▸ TASK TO CARRY OUT: What's needed is an exact copy of all the data below, without pictures.

▸ INPUT:
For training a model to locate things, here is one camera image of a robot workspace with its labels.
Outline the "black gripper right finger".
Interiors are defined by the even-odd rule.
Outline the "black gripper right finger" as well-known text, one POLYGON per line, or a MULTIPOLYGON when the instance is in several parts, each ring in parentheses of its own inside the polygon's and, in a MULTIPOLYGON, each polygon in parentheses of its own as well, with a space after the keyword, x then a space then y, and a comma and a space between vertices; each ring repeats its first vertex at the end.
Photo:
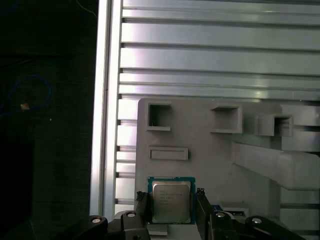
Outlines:
POLYGON ((215 210, 209 203, 205 190, 198 188, 195 197, 195 223, 202 240, 302 240, 303 237, 258 215, 239 222, 222 210, 215 210))

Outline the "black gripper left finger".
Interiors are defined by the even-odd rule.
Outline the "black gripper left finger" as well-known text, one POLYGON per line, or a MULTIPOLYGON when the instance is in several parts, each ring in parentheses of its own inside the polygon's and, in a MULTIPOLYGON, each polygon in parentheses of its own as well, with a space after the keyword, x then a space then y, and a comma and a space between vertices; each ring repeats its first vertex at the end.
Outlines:
POLYGON ((138 191, 135 207, 120 213, 112 221, 90 215, 58 235, 60 240, 149 240, 147 222, 150 216, 148 193, 138 191))

▸ REPLY:
For training a model to locate things, here is one camera image of a robot workspace with its labels.
Outline the "black gripper right finger".
Interiors are defined by the even-odd rule.
Outline the "black gripper right finger" as well-known text, one POLYGON per line, or a MULTIPOLYGON when the instance is in several parts, each ring in parentheses of its own inside the polygon's and, in a MULTIPOLYGON, each polygon in parentheses of its own as well, with a space after the keyword, x then a space then y, and a comma and a space between vertices; each ring repeats its first vertex at the end.
Photo:
Outlines:
POLYGON ((215 210, 209 203, 205 190, 198 188, 195 197, 195 223, 202 240, 302 240, 303 237, 258 215, 239 222, 222 210, 215 210))

Outline the "black gripper left finger".
Interiors are defined by the even-odd rule.
Outline the "black gripper left finger" as well-known text, one POLYGON per line, or a MULTIPOLYGON when the instance is in several parts, each ring in parentheses of its own inside the polygon's and, in a MULTIPOLYGON, each polygon in parentheses of its own as well, with a space after the keyword, x then a space then y, and a comma and a space between vertices; each ring repeats its first vertex at the end.
Outlines:
POLYGON ((138 191, 135 207, 120 213, 112 221, 90 215, 58 235, 60 240, 149 240, 147 222, 150 216, 148 193, 138 191))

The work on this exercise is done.